Tinio also noted that the administrative regulations for the proper or sure taxation of alcoholic beverages are still not in place.
“It is striking that after five years, the Bureau of Internal Revenue has not implemented in the local alcoholic beverages industry the requirement of the law that all bottles, each bottle of distilled spirits should have an internal revenue stamp that would be proof that the proper taxes have been paid,” said Tinio.
Section 6 of RA 10351 said “Internal revenue stamps, whether of a bar code or fuson design, or other markings shall be firmly and conspicuously affixed or printed on each pack of cigars and cigarettes and bottles of distilled spirits subject to excise tax in the manner and form as prescribed by the Commissioner, upon approval of the Secretary of Finance.”
“The law requires that each pack of cigarettes should have a stamp. This was how Mighty got caught,” he said.
He added that what is more striking is that in the law itself, fermented liquors like beer are exempted from this requirement. Tinio lamented this is such a big loophole in the law that can be exploited by producers.
“So alcoholic beverages is a sacred cow, meaning, local producers of alcohol are influential and protected,” he concluded.
Some surmise the omission of higher tax rates on alcohol in the TRAIN would favor San Miguel Corporation owner Ramon Ang, whom Tinio noted to be ‘an oligarch whom Duterte praised among oligarchs he usually lambast in previous speeches’.

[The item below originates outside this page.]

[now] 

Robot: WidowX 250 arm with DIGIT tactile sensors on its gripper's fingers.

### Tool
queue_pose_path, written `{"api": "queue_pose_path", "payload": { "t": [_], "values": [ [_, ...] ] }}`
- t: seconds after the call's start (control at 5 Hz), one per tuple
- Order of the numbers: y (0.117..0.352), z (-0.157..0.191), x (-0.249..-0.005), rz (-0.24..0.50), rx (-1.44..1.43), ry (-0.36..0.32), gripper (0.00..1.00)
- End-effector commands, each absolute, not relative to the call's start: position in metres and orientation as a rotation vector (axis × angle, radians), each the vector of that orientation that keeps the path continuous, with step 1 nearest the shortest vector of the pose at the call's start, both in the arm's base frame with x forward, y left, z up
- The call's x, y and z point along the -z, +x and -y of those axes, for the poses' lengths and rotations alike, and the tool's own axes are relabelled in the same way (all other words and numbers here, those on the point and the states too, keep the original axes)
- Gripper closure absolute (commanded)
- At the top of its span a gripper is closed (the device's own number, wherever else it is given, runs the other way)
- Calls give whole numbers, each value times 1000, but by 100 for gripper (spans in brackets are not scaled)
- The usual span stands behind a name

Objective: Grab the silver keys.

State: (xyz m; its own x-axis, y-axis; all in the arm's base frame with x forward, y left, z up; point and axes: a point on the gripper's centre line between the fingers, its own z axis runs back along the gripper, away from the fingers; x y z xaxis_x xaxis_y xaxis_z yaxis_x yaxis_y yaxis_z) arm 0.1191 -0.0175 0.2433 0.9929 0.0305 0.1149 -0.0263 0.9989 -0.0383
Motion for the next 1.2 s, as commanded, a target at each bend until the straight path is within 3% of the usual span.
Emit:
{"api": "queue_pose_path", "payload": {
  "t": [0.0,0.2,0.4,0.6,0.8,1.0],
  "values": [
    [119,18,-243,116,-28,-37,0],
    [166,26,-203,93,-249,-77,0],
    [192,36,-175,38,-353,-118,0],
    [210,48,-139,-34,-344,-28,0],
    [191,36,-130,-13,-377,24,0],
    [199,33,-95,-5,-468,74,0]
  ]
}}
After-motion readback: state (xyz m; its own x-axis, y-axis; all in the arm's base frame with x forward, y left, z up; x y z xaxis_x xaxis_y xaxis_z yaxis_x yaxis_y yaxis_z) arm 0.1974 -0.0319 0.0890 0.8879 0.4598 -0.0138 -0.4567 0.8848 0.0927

Ang was said to be Duterte’s friend and campaign funder, also to whom the Philippine Daily Inquirer would be sold after Duterte’s tirades against the newspaper when it was still publishing it’s ‘Kill List’ in the war on drugs.
Tinio said that there should be no ‘sacred cows’ such as alcohol if the government is looking to gain more revenues from taxation, as well as not burden the people with new and higher taxes when it cannot raise or properly collect taxes from businesses or ‘sin products’ like alcohol.